Numerical Simulation of Mandible Bone Remodeling under Tooth Loading: A Parametric Study

• Published in: Scientific reports Vol. 9; no. 1; pp. 14887 - 12
• Main Authors: Su, Kangning, Yuan, Li, Yang, Jie, Du, Jing
• Format: Journal Article
• Language: English
• Published: London Nature Publishing Group UK 17.10.2019; Nature Publishing Group
• Subjects: 631/57/2266; 639/166/985; Algorithms; Biomechanical Phenomena; Bite Force; Biting; Bone density; Bone Density - physiology; Bone remodeling; Bone Remodeling - physiology; Boundary conditions; Chewing; Computer Simulation; Cone-Beam Computed Tomography; Convergence; Dental Models; Finite Element Analysis; Humanities and Social Sciences; Humans; Loading; Mandible; Mandible - diagnostic imaging; Mandible - physiology; Mastication - physiology; Mathematical models; multidisciplinary; Parametric statistics; Science; Science (multidisciplinary); Stress, Mechanical; Teeth; Tooth - diagnostic imaging; Tooth - physiology
• ISSN: 2045-2322; 2045-2322
• DOI: 10.1038/s41598-019-51429-w

Bone adapts to the change of mechanical stimulus by bone remodeling activities.
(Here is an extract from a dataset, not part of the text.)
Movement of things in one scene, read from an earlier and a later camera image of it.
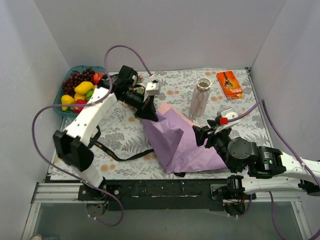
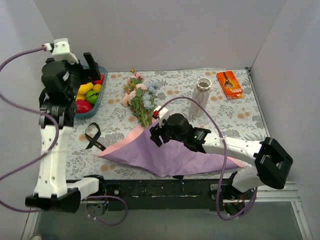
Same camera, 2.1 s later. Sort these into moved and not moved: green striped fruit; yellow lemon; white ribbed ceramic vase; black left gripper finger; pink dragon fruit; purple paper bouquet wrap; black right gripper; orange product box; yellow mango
Moved: purple paper bouquet wrap; black right gripper; black left gripper finger
Not moved: yellow mango; white ribbed ceramic vase; pink dragon fruit; green striped fruit; orange product box; yellow lemon
A number of numerical algorithms have been developed to model the adaptive bone remodeling under mechanical loads for orthopedic and dental applications. This paper examines the effects of several model parameters on the computed apparent bone density in mandible under normal chewing and biting forces. The density change rate was based on the strain energy density per unit mass. The algorithms used in this study containing an equilibrium zone (lazy zone) and saturated values of density change rate provides certain stability to result in convergence without discontinuous checkerboard patterns. The parametric study shows that when different boundary conditions were applied, the bone density distributions at convergence were very different, except in the vicinity of the applied loads. Compared with the effects of boundary conditions, the models are less sensitive to the choice of initial density values. Several models starting from different initial density values resulted in similar but not exactly the same bone density distribution at convergence. The results also show that higher reference value of mechanical stimulus resulted in lower average bone density at convergence. Moreover, the width of equilibrium zone did not substantially affect the average density at convergence. However, with increasing width, the areas with the highest and the lowest bone density areas were all reduced. The limitations of the models and challenges for future work were discussed for the better agreement between the computed results and the in vivo data.